What the task requires: As you look over the data below, please find each line where the word "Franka" appears, then copy it.

[Extracted records]
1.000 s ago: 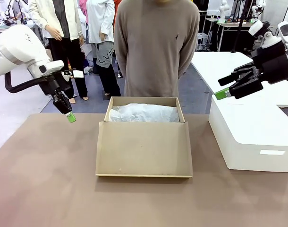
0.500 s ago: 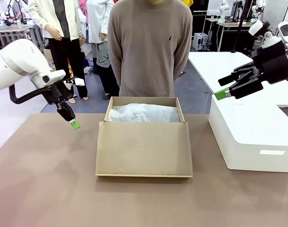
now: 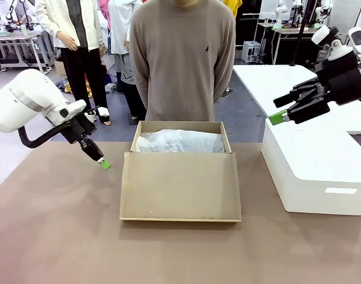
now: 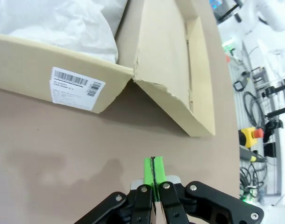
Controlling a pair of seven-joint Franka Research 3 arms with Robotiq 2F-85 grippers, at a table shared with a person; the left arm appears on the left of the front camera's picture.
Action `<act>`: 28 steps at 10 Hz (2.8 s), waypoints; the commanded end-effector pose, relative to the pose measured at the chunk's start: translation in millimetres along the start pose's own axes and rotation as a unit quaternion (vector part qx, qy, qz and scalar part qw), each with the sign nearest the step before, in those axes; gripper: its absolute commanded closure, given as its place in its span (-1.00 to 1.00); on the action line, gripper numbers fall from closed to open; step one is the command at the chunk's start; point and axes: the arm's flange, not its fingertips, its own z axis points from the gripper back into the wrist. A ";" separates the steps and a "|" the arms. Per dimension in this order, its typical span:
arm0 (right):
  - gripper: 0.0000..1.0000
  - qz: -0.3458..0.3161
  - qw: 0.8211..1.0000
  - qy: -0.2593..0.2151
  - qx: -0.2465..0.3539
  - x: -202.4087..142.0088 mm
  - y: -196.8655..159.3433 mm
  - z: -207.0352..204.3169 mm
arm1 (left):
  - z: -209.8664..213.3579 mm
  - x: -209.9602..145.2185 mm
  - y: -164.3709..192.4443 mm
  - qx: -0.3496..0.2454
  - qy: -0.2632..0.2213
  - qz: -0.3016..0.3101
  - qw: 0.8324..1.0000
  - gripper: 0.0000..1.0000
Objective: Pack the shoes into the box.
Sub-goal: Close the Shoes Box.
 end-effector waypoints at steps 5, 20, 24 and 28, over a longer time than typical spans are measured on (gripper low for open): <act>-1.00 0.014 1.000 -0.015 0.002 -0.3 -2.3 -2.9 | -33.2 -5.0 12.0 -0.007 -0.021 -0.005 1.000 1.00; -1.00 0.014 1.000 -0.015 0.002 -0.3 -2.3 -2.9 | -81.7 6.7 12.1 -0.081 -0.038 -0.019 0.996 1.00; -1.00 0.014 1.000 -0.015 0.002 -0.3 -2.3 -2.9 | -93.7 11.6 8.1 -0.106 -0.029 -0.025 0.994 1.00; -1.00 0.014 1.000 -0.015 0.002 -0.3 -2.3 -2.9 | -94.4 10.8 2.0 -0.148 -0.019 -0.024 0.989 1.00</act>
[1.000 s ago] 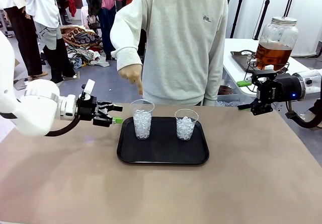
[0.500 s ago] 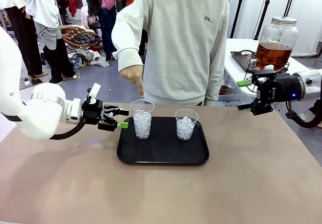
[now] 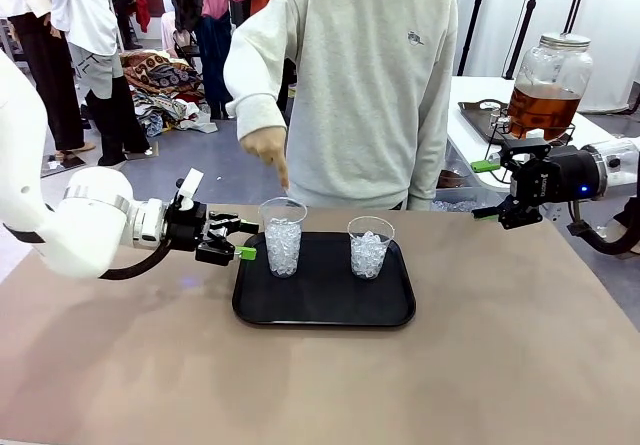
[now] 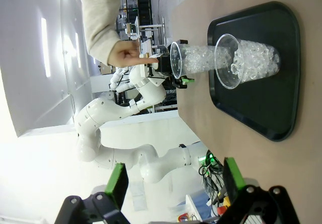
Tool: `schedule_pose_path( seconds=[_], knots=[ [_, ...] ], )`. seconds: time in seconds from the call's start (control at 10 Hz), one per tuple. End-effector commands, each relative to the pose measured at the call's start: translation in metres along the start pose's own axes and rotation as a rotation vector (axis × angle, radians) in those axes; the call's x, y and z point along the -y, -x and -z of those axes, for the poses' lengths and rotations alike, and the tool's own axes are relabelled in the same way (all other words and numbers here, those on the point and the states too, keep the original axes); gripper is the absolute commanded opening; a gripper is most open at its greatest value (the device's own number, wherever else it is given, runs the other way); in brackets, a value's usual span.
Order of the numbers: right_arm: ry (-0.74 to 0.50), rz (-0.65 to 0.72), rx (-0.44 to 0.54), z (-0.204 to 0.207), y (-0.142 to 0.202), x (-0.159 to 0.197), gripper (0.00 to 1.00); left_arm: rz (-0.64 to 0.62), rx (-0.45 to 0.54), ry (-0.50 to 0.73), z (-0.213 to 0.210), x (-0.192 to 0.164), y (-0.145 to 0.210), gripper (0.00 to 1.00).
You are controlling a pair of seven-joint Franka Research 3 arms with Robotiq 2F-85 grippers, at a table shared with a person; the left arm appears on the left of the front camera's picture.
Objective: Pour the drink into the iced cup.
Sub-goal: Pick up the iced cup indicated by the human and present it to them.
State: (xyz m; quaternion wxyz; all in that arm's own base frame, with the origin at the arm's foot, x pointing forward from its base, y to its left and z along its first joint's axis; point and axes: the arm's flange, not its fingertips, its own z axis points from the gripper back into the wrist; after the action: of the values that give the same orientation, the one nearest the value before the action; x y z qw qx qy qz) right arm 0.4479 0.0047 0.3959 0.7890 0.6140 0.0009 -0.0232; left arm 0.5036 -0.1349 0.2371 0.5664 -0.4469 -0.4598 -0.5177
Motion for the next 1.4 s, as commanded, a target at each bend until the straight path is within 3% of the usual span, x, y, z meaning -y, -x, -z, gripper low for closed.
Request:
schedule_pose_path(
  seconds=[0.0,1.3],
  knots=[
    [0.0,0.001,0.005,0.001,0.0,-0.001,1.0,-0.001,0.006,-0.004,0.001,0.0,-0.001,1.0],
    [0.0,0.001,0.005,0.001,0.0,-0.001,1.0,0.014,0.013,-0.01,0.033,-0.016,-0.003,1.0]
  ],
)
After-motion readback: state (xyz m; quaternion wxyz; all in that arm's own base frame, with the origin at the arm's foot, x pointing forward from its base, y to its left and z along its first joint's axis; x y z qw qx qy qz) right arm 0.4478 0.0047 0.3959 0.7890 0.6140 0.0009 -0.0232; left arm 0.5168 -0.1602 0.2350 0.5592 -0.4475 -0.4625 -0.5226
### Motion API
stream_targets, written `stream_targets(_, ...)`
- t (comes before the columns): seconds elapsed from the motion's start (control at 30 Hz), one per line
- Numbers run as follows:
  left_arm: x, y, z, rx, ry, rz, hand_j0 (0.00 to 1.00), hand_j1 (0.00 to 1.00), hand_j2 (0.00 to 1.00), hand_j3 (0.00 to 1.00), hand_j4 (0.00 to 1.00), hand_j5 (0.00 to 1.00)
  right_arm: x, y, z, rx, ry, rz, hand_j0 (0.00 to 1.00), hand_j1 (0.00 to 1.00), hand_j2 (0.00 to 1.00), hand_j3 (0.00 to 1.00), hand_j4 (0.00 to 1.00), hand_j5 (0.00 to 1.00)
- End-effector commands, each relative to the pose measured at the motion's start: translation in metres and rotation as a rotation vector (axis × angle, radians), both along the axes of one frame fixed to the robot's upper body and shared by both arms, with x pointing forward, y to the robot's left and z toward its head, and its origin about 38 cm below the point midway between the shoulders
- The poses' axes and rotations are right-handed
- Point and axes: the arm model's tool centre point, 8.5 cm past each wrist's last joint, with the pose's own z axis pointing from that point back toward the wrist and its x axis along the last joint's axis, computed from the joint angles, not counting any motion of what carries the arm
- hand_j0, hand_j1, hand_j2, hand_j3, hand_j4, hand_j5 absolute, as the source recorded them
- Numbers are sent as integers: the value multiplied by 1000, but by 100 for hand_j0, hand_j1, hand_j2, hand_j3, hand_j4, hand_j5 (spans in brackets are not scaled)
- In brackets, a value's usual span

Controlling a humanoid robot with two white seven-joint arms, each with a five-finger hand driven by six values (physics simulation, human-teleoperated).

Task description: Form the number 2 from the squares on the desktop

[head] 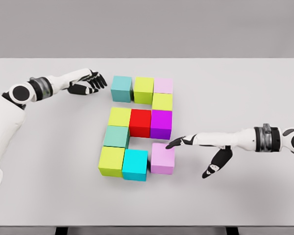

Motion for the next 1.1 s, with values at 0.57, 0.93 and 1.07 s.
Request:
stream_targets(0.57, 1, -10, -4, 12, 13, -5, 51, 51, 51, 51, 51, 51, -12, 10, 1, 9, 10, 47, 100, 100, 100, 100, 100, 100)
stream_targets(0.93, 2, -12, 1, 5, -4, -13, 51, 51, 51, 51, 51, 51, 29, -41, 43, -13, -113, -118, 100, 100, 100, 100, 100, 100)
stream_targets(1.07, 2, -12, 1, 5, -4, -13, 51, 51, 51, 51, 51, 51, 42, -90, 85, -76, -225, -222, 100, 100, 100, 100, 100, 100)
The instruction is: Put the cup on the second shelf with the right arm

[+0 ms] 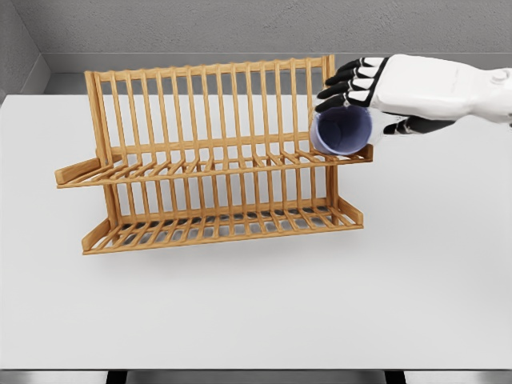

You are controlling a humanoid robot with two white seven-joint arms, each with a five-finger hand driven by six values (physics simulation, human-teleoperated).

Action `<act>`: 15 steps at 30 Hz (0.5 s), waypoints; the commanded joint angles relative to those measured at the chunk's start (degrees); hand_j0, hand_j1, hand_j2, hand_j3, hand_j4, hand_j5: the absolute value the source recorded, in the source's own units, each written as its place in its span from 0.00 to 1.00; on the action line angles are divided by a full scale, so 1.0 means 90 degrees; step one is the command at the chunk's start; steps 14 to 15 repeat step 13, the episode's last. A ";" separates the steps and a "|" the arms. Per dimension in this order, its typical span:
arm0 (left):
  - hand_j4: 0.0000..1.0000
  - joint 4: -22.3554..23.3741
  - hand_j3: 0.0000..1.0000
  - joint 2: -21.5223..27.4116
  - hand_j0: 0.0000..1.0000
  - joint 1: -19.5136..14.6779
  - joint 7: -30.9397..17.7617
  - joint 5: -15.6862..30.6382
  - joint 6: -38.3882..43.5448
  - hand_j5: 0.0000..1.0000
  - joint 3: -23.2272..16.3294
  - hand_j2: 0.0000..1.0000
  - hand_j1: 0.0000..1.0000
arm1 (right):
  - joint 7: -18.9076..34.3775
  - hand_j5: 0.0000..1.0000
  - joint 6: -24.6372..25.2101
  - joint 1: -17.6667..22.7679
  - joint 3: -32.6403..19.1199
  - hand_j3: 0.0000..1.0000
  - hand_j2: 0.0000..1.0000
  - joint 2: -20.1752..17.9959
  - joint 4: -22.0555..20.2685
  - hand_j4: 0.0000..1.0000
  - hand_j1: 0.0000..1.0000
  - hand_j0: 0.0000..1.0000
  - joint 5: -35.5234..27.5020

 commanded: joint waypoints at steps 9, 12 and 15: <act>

Finished task:
Controlling a pair of seven-joint Franka Research 3 arms with Robotiq 2F-85 grippers, at a table shared with a person; the left arm appears on the left of the front camera's picture.
You are controlling a pair of seven-joint Franka Research 3 arms with Robotiq 2F-85 grippers, at a table shared with a person; the left arm appears on the left of the front camera's picture.

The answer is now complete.